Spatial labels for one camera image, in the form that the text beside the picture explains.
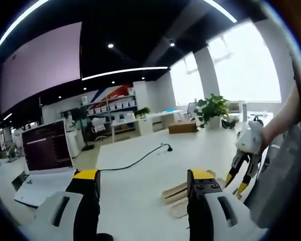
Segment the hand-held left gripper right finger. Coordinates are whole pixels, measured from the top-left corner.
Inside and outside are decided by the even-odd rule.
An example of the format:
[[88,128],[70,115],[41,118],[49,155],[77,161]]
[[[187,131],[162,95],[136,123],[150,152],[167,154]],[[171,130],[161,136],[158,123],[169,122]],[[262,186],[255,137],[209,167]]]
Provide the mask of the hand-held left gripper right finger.
[[249,240],[253,222],[249,210],[224,193],[214,176],[203,170],[187,172],[189,240]]

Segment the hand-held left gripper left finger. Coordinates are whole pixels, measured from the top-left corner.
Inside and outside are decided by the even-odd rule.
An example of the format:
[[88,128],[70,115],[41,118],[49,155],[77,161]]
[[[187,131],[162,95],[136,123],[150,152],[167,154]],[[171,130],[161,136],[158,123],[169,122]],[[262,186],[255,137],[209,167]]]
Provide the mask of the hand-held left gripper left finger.
[[35,240],[99,240],[100,175],[78,171],[65,191],[47,198],[35,215]]

——

Assignment => If a line contains the word "Coordinates", it counts; say how many such lines there are in the data above, and nothing else.

Reply => 2